# [Task directions]
Please repeat the line that contains "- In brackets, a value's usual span" and every line after it, exactly, through the end of the records.

# [Record set]
- - -

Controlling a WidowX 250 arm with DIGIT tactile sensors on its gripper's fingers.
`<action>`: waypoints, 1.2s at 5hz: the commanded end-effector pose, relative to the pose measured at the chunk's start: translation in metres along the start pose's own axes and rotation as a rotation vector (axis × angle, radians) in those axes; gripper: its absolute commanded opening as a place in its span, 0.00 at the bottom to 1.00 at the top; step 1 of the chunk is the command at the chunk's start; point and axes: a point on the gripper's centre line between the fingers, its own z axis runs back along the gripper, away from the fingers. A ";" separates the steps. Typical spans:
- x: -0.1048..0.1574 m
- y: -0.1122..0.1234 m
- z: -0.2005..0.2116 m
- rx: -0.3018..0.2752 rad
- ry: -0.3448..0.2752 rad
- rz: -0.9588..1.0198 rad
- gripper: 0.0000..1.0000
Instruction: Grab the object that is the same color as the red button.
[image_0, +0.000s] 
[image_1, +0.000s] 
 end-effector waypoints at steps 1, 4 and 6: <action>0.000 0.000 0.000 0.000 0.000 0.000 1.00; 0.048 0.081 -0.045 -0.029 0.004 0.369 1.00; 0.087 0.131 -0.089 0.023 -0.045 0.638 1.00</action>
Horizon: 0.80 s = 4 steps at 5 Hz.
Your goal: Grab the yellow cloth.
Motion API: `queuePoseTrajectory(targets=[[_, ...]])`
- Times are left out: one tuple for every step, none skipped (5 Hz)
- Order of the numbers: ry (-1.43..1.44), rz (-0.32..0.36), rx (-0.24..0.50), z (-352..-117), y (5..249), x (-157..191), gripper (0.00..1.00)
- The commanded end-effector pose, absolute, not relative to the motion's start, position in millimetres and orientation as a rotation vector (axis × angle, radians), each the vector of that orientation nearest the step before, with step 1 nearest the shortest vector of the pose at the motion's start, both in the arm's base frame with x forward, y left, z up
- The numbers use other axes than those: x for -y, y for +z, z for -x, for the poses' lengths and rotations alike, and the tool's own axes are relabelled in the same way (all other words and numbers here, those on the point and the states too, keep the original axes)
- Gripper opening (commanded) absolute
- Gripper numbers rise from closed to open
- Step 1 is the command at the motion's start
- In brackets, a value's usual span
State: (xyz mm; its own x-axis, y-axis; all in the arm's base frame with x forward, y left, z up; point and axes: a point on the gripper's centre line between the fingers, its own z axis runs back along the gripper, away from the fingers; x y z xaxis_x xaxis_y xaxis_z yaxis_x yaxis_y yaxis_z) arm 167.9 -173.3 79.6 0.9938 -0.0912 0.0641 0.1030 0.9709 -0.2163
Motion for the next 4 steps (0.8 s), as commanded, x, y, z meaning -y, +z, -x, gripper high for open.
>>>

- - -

# [Output of the exercise]
- In brackets, a value's usual span
State: (xyz mm; its own x-axis, y-axis; all in the arm's base frame with x forward, y left, z up; point and axes: a point on the gripper's centre line between the fingers, its own z axis runs back along the gripper, away from the fingers; x y z xaxis_x xaxis_y xaxis_z yaxis_x yaxis_y yaxis_z) arm 167.9 -173.3 79.6 0.9938 -0.0912 0.0641 0.1030 0.9709 -0.2163
Motion for the next 4 steps (0.8 s), as commanded, x, y, z meaning -y, +z, -x, gripper high for open.
>>>

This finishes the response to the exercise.